Том вилкой подвинул кусочек мяса.
— Я больше не ем мяса.
— Чего-о?!
— Ладно, ладно, — быстро проговорила Эмма и принялась убирать со стола.
Я сел. Теперь мне все стало ясно.
— Ну тогда понятно, почему ты такой тщедушный, — сказал я.
— Если бы все были вегетарианцами, в мире хватало бы еды на всех, — заявил Том.
— Если бы все были вегетарианцами! — передразнил я Тома, глядя на него поверх стакана с водой. — Люди во все времена ели мясо!
Эмма составила тарелки и блюда в стопку, так что теперь посреди стола опасно покачивалась высокая башня.
— Будет тебе!

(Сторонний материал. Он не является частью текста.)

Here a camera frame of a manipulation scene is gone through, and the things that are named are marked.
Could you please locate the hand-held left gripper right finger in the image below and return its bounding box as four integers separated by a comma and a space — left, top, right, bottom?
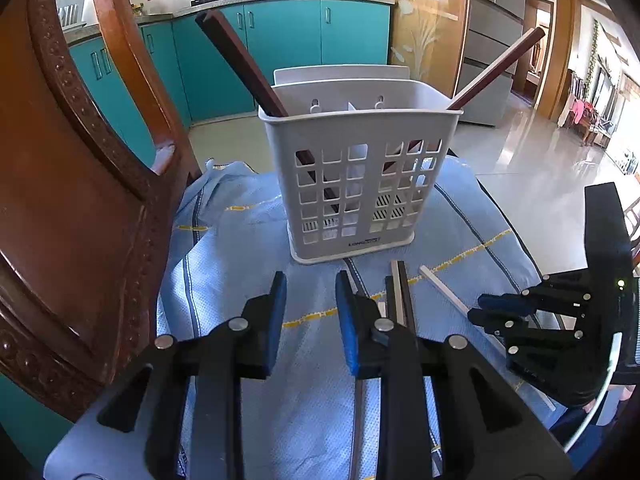
335, 270, 571, 480

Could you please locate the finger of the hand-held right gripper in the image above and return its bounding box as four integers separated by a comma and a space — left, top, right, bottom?
477, 267, 596, 317
467, 307, 601, 407

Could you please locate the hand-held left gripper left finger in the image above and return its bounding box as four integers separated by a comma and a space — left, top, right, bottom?
97, 271, 287, 480

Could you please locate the grey chopstick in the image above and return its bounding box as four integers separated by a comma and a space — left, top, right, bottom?
391, 259, 408, 331

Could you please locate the white plastic utensil basket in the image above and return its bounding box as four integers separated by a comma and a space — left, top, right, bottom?
258, 64, 463, 266

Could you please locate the brown chopstick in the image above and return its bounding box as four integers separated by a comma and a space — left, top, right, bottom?
405, 26, 547, 153
194, 9, 346, 211

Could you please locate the light blue striped cloth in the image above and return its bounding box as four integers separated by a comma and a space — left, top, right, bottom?
155, 157, 546, 480

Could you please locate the distant wooden furniture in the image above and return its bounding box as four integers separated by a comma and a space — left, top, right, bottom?
565, 70, 626, 148

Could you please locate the green hanging vine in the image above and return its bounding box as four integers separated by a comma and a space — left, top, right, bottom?
589, 20, 602, 101

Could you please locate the wooden doorway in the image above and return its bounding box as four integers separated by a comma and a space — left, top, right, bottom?
525, 0, 557, 116

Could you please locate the carved wooden chair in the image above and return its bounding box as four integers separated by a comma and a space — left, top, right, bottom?
0, 0, 201, 423

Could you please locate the grey refrigerator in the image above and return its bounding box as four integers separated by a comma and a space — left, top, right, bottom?
462, 0, 526, 127

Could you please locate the wood framed glass door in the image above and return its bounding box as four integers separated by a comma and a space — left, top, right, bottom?
362, 0, 473, 111

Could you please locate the white dish rack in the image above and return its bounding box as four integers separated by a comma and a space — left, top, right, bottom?
55, 0, 91, 31

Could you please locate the white cable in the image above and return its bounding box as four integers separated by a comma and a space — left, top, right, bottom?
565, 332, 623, 453

Том наверняка не с потолка это взял, — проговорила она.
— Очень сомневаюсь.
— Вообще-то нас, вегетарианцев, довольно много, — сказал Том.
— У нас дома едят мясо! — отрезал я и вскочил, да так резко, что уронил стул.

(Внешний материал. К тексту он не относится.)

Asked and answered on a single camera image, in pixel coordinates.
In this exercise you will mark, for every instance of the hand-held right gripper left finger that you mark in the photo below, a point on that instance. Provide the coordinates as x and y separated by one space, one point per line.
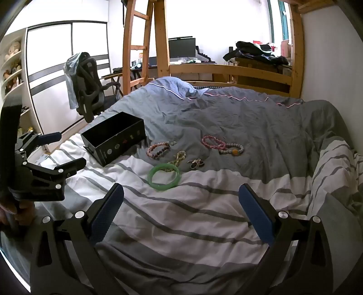
107 210

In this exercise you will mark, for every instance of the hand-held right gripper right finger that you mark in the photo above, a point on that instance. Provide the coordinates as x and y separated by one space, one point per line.
255 210

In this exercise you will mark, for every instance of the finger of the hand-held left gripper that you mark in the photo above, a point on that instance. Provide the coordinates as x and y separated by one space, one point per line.
61 170
49 137

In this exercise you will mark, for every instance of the green jade bangle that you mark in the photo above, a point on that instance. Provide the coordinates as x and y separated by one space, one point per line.
150 177

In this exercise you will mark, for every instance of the black cardboard box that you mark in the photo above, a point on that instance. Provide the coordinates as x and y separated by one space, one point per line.
119 147

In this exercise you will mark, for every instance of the person's left hand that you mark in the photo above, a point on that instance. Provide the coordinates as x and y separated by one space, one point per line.
25 211

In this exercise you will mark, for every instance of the yellow toy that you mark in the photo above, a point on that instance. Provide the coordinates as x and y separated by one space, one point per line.
25 131

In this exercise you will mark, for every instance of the blue grey garment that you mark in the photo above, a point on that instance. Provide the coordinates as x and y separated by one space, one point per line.
71 85

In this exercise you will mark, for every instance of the white shelf unit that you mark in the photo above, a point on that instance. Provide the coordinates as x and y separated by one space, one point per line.
17 85

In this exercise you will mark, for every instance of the white sliding wardrobe doors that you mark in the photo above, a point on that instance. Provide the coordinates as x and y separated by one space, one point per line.
51 71

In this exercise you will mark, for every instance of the black office chair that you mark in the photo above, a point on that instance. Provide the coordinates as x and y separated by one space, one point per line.
90 85

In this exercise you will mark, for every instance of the brown plush toy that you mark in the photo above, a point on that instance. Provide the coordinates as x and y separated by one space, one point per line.
12 71

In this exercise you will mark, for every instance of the beige plush toy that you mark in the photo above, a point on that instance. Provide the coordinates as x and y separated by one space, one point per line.
13 48

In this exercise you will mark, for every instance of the grey white striped duvet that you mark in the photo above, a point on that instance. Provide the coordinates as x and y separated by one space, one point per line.
227 119

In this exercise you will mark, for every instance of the wooden desk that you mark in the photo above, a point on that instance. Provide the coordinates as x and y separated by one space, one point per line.
119 69

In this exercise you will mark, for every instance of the dark laptop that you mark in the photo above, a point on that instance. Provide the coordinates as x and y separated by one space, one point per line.
153 61

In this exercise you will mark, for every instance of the checkered bed sheet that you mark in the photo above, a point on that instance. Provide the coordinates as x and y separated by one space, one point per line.
207 87

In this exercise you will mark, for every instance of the wooden ladder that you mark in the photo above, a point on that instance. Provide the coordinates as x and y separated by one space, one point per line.
147 42

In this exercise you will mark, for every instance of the wooden cabinet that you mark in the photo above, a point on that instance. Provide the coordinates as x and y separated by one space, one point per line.
263 61

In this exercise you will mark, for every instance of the black computer monitor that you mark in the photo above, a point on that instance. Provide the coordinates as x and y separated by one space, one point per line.
181 48

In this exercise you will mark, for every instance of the pile of dark clothes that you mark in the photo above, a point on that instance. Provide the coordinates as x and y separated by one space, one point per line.
255 49

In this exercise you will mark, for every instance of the black desk organizer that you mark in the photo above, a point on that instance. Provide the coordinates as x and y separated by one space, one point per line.
204 57

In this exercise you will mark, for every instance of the wooden bed frame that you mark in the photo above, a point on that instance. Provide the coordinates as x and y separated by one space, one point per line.
161 42

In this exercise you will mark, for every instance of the teal window frame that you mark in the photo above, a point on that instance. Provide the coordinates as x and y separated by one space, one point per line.
283 19

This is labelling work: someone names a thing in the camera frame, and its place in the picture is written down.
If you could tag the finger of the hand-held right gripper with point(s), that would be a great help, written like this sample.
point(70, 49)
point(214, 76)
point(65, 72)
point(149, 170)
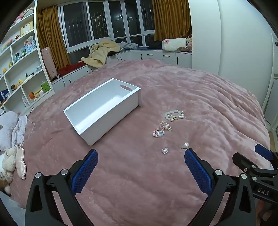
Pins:
point(243, 162)
point(263, 152)

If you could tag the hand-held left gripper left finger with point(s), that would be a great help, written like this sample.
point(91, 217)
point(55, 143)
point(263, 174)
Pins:
point(84, 171)

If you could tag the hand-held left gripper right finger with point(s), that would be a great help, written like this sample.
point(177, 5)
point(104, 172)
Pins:
point(197, 171)

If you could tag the silver star earring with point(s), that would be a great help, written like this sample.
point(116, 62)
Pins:
point(165, 150)

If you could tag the white storage box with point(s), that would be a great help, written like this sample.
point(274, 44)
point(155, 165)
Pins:
point(97, 113)

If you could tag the pink sleep mask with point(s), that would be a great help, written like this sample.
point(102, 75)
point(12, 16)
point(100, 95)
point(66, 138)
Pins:
point(20, 160)

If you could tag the lilac quilt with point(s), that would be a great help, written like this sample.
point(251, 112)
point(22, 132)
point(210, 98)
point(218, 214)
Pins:
point(20, 130)

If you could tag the beige plush toy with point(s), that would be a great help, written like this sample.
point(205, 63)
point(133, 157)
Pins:
point(7, 163)

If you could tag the pink fleece blanket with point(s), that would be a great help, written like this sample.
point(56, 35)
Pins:
point(195, 91)

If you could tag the lilac pillow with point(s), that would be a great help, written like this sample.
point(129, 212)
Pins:
point(7, 130)

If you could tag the red cloth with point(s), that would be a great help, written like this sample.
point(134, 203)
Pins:
point(69, 68)

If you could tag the brown orange plush toy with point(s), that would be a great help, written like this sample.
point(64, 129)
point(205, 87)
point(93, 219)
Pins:
point(14, 87)

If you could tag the yellow plush toy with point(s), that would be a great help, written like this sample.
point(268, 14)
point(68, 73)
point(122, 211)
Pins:
point(20, 82)

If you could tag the blue card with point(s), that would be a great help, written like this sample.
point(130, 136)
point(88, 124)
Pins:
point(4, 94)

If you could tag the pink heater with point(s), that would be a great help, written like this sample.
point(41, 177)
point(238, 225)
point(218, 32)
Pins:
point(49, 63)

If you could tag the beige fleece robe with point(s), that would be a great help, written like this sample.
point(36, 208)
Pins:
point(100, 54)

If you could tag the white wardrobe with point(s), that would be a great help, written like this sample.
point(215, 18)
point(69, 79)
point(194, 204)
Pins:
point(228, 39)

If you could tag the white bookshelf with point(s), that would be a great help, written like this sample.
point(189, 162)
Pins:
point(41, 56)

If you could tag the white window seat cabinets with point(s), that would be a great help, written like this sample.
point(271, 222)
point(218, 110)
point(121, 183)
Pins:
point(152, 56)

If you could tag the plush toys on window seat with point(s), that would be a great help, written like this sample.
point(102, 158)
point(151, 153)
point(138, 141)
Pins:
point(189, 43)

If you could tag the white floral bolster pillow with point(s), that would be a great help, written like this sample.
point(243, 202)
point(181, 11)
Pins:
point(173, 44)

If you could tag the grey-blue cloth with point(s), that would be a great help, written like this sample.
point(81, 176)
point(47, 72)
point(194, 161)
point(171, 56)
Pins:
point(129, 46)

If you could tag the teal figurine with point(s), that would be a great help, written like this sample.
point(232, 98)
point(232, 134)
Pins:
point(23, 53)

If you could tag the mustard curtain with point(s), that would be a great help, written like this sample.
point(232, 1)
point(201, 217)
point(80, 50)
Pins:
point(171, 19)
point(50, 39)

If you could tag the bay window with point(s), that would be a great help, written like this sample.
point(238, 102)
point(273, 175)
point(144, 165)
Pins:
point(97, 19)

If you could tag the yellow picture frame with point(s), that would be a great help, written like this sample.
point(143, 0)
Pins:
point(27, 28)

— Ладно, ладно. — Эмма вновь взялась за посуду и опять взглянула на меня. На этот раз ее взгляд не просил меня замолчать — он приказывал мне заткнуться.
— Но ты же не свиней разводишь, — выдал вдруг Том.
— А это ты к чему?
— Какая тебе разница, ем я мясо или нет? Ведь от меда-то я пока не отказываюсь.
Он усмехнулся. Миролюбиво? Нет. Нагловато.
— Знай я, в кого ты превратишься в колледже, сроду бы не отправил тебя туда! — Слова бежали впереди меня, но мне все равно было их не сдержать.
— Неужели тебе не ясно, что ему надо учиться? — встряла Эмма.
Ну естественно! Ясно как божий день, яснее не бывает! Всем на свете надо учиться!
— Все, что нужно было мне, я выучил вот здесь. — И я махнул рукой, вроде как хотел на восток — именно там был луг, где стояли ульи, — но не успел сообразить и показал на запад.
На этот раз он даже до ответа не снизошел.
— Спасибо за обед.
Он быстро убрал за собой посуду и повернулся к Эмме:
— Все остальное я тоже уберу. А ты посиди.
Она улыбнулась ему. А мне никто ничего не сказал. Оба они обходили меня стороной. Эмма взяла газету и исчезла в гостиной, Том повязал фартук — да-да, он и впрямь фартук напялил — и принялся драить кастрюлю.
У меня отчего-то совсем пересох язык. Я глотнул воды, но и это не помогло.
Они обходили меня стороной, а я стал вдруг громадным, как слон. Впрочем, слоном я не был. Я был мамонтом. Тем, кто вымер.